Look through the material below for "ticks". Copy every line that contains it.

** DATA SUPPLIED follows **

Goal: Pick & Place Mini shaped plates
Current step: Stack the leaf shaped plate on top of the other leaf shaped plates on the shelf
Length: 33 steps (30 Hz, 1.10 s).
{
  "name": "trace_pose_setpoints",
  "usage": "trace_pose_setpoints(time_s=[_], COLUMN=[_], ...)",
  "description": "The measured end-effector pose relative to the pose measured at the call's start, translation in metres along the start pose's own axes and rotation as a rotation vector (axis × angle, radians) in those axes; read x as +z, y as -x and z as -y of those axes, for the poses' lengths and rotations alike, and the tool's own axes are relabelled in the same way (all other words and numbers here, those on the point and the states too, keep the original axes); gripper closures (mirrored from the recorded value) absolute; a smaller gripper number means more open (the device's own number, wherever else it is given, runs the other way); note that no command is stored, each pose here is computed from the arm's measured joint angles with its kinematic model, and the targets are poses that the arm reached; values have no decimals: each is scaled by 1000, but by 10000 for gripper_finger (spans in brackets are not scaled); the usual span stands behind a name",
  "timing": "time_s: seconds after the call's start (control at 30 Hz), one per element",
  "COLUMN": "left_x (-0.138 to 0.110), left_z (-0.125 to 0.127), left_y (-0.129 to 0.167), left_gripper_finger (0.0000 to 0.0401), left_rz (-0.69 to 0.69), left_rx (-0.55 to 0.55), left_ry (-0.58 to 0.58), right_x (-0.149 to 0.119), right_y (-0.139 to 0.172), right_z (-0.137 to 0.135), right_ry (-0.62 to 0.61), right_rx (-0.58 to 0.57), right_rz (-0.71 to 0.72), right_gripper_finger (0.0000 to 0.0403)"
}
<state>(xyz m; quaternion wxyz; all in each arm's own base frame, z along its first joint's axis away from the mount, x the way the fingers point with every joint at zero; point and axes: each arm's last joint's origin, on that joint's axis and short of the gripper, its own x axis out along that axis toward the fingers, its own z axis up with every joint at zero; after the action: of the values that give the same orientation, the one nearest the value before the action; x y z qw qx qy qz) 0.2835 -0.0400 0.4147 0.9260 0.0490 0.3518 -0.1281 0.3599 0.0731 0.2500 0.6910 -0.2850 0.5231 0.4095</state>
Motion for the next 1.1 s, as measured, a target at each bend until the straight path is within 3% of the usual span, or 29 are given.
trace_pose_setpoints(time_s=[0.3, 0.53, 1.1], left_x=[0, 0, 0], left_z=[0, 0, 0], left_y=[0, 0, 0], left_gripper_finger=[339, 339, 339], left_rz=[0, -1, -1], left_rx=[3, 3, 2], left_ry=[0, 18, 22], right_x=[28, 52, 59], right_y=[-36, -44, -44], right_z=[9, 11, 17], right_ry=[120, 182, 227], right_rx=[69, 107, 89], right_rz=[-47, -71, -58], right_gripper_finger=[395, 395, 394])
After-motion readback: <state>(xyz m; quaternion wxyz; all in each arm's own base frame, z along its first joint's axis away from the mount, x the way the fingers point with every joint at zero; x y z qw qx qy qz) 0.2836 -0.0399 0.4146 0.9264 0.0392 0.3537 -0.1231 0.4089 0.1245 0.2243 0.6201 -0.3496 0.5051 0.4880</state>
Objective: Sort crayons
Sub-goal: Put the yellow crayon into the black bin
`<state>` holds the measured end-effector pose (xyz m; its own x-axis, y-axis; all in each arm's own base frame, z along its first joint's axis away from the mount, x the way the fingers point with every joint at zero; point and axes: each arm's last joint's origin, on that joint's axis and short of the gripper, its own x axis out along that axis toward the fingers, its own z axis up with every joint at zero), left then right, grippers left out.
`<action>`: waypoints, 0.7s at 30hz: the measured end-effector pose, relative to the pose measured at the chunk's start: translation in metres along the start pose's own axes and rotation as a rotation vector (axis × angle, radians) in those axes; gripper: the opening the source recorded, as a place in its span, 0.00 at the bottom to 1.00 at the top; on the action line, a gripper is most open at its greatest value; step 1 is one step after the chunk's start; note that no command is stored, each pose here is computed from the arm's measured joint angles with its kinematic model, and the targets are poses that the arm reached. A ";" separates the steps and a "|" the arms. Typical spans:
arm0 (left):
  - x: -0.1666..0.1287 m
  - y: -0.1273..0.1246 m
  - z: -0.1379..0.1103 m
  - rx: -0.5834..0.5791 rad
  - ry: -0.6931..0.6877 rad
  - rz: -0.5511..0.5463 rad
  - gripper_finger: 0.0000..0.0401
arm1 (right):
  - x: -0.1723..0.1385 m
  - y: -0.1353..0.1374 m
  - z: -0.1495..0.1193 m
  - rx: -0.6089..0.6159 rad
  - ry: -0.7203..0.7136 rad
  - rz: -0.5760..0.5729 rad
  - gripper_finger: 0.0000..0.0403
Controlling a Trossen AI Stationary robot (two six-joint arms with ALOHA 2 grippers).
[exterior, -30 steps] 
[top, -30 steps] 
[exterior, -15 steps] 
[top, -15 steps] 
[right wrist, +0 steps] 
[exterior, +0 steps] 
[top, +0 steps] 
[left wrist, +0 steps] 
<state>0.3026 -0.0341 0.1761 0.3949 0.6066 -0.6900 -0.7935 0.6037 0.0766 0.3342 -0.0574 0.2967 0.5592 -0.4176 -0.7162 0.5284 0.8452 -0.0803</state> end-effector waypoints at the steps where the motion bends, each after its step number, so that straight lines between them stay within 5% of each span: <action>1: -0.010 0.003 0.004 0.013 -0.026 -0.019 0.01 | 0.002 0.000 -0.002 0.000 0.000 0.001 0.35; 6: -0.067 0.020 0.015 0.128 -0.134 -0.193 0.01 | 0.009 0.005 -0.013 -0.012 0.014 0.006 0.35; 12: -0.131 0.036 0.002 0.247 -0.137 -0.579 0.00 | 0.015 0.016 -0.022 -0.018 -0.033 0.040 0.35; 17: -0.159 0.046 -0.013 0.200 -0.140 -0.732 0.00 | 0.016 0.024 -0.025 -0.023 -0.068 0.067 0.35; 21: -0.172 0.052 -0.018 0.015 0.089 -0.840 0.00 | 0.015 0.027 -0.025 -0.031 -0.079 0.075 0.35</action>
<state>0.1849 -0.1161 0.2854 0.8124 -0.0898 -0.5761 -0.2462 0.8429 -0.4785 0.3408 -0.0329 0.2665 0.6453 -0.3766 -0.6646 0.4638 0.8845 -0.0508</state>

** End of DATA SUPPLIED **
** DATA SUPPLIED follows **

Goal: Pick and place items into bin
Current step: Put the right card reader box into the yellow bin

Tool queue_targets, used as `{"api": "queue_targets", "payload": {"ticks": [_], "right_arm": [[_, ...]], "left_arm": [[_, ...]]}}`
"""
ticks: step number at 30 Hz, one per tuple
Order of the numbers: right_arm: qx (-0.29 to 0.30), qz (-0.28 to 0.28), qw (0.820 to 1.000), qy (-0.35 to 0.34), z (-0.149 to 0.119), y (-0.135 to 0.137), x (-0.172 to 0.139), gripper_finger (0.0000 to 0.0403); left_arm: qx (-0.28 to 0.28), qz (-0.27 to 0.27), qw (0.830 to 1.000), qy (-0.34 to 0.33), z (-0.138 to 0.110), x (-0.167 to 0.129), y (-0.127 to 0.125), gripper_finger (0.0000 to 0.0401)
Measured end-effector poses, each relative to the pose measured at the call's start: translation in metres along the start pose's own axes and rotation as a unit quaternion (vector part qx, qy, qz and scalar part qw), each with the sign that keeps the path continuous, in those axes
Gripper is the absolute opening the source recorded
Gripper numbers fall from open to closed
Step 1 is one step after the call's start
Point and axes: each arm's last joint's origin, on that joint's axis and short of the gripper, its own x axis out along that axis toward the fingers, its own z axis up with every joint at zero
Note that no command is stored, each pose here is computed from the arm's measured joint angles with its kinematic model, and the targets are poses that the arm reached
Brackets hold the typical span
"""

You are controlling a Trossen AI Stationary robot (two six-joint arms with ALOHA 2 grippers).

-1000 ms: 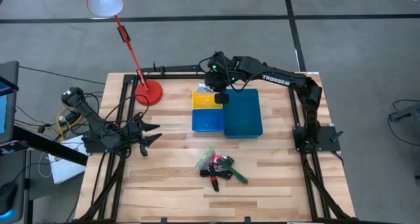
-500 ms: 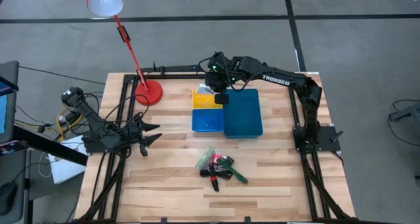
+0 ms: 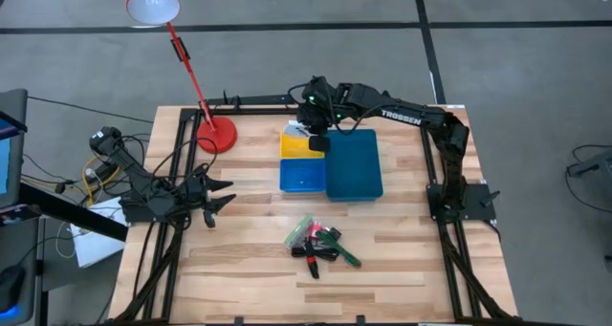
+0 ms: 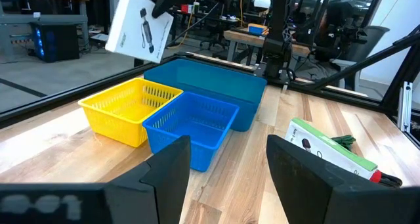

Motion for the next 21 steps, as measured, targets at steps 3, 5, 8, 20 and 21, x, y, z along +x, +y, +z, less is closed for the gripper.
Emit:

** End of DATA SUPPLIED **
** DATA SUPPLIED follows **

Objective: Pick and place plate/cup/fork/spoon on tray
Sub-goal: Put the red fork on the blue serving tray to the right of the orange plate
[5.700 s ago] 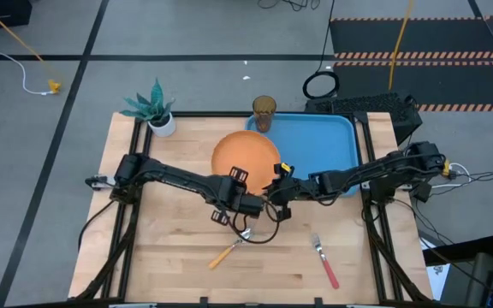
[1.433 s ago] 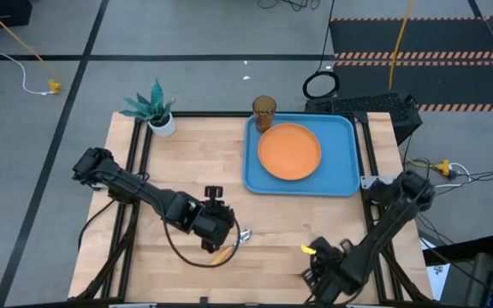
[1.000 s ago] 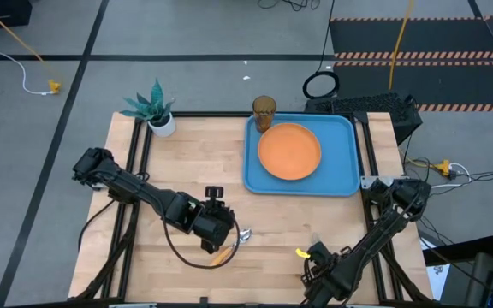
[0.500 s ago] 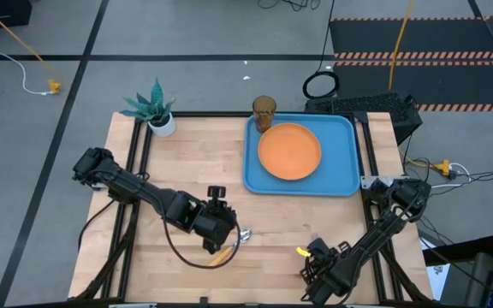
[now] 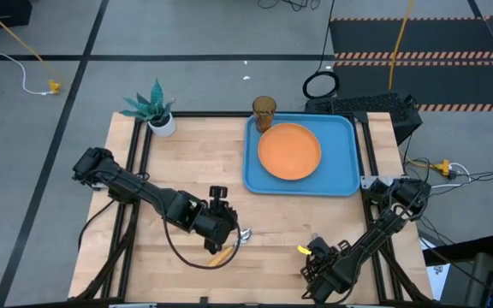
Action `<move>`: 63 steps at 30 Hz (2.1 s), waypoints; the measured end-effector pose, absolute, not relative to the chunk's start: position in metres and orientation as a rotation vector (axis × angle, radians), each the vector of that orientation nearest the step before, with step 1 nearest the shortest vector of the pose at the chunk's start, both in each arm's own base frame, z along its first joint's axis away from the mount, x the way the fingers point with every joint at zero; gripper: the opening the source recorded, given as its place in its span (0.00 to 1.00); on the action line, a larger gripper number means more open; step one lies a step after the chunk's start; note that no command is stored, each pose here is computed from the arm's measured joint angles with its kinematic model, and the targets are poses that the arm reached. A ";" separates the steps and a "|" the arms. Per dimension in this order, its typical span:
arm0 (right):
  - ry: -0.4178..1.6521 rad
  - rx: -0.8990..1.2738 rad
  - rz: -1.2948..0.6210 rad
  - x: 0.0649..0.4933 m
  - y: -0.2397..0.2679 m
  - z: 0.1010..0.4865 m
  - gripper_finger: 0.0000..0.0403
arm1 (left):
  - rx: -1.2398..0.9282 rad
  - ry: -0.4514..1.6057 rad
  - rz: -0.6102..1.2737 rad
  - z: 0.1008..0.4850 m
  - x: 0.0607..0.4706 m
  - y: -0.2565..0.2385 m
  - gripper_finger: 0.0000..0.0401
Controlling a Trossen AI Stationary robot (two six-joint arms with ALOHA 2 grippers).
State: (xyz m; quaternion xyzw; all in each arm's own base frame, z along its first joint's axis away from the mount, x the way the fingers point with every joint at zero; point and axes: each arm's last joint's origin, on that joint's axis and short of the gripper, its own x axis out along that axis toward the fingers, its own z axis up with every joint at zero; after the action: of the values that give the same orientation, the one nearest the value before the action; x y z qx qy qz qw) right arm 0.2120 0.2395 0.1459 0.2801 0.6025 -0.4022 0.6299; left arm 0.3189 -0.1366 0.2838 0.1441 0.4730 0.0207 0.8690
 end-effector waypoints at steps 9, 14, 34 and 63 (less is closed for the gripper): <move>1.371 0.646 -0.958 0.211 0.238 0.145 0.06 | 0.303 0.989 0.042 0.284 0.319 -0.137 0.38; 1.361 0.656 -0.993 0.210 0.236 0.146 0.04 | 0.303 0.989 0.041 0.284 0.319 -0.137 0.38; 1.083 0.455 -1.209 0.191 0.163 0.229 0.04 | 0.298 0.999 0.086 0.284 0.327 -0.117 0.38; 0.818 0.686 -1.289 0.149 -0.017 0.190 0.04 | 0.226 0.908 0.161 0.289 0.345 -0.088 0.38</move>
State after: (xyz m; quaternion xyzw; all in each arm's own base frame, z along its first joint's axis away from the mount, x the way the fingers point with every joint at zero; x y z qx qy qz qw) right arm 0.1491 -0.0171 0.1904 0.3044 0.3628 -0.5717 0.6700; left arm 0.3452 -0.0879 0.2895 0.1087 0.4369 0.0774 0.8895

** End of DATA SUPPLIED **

- _SOLUTION TO THE EXERCISE_
Tool queue_targets, used as `{"api": "queue_targets", "payload": {"ticks": [_], "right_arm": [[_, ...]], "left_arm": [[_, ...]]}}`
ticks: step number at 30 Hz, one per tuple

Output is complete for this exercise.